Your orders (guardianship or otherwise) have been revoked!"
Sweet words many wish(and sometimes) hear once orders have been removed and one's life and decision-making rights are restored back to the person subject to the orders (or alternatively their loved ones take over from a public guardian/trustee, when the person with a disability lacks capacity).
But then what?
Often we hear and see at AASGAA: crying, anger, disbelief, revenge (yes, many still in revengeful mode) but often we witness just plain relief, especially when a decision has been overturned that should of not been made in the first place. Many are stunned, really are lost that they have 'their life back', and for others it takes a while to adjust to their new found freedom.
One member told me that for many years óthers' were making decisions on her behalf(via guardianship orders) and the day she was 'set free'', she actually felt a sense of relief but fearful of her future.

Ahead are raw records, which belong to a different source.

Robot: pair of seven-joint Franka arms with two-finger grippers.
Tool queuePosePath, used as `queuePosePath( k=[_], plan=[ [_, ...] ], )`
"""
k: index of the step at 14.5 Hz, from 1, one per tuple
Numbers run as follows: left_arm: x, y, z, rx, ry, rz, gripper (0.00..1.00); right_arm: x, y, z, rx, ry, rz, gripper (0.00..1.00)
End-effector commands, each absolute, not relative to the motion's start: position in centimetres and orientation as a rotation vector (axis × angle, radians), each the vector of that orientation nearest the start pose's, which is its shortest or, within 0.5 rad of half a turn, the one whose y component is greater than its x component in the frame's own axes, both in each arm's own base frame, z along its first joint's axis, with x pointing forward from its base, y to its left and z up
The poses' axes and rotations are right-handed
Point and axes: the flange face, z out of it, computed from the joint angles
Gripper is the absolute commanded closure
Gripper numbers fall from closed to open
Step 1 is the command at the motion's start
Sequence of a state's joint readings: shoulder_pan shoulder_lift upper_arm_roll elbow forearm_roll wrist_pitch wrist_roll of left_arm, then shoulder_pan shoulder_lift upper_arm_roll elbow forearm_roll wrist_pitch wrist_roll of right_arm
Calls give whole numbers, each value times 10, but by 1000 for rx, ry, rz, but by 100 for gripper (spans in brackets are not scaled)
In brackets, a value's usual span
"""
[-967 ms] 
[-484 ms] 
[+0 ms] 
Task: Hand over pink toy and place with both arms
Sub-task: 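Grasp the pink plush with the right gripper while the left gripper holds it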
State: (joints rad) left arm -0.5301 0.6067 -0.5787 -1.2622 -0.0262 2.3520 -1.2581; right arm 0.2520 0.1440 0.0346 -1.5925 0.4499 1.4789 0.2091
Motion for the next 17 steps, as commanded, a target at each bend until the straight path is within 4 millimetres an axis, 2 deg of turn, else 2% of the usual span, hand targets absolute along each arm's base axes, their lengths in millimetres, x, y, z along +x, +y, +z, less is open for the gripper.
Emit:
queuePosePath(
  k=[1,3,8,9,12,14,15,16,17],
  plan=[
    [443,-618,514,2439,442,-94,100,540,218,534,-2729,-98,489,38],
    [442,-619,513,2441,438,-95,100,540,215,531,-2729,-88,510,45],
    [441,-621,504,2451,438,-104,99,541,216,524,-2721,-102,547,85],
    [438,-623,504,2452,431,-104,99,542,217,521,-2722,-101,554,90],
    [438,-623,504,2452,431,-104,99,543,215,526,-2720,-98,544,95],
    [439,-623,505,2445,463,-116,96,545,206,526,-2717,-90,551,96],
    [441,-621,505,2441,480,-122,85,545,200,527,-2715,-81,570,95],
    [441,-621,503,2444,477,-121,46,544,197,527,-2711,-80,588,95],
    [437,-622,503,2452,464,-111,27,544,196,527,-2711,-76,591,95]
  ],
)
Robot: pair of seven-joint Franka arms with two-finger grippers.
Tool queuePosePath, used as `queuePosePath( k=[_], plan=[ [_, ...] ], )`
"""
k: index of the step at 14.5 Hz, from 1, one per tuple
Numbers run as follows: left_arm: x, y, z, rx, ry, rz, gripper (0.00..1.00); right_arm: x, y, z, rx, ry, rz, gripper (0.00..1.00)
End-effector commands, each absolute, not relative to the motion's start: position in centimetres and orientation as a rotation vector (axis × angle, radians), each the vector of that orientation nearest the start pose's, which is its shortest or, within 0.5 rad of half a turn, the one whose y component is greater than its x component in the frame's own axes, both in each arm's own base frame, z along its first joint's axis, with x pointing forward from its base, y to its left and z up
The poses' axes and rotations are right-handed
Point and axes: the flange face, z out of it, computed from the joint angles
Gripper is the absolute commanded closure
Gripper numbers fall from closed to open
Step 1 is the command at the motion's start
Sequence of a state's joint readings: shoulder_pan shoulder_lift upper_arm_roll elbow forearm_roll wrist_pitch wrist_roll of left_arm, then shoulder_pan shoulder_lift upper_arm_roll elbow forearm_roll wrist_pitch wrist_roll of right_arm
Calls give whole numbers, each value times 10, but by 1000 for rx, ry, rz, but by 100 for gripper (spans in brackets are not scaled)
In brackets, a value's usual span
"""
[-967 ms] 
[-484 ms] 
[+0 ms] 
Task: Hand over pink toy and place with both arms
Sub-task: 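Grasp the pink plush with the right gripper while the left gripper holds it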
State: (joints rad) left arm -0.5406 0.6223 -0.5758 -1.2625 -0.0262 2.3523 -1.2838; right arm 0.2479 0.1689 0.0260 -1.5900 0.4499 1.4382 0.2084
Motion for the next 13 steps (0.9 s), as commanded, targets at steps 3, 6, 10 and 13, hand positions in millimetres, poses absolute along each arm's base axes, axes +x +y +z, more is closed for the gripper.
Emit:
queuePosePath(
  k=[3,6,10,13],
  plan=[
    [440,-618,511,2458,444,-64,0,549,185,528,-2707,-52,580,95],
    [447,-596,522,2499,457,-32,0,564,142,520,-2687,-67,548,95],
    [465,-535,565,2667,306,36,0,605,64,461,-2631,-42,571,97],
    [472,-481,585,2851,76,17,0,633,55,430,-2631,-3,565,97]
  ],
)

Like a caged bird who finally had the door swung open and set free to do as she pleased yet, was so conditioned and dependant on a system that encouraged entrapment (and profits from the capture quite handsomely). Yet she did not actually know how to function as a free woman. Even carers are often overwhelmed with the new 'responsibilities''.
That is not an uncommon emotion to experience.
We hear these concerns often. Our advice: take it slowly, there is no rush. Make wise choices, take each day as it comes. Deal with the important issues first: accomodation, health, advocacy, services etc. Deal with the basics.
You will survive, you will adapt. Seek trusted supports and carers, and always reach out to those you trust.
But most importantly, enjoy your new life!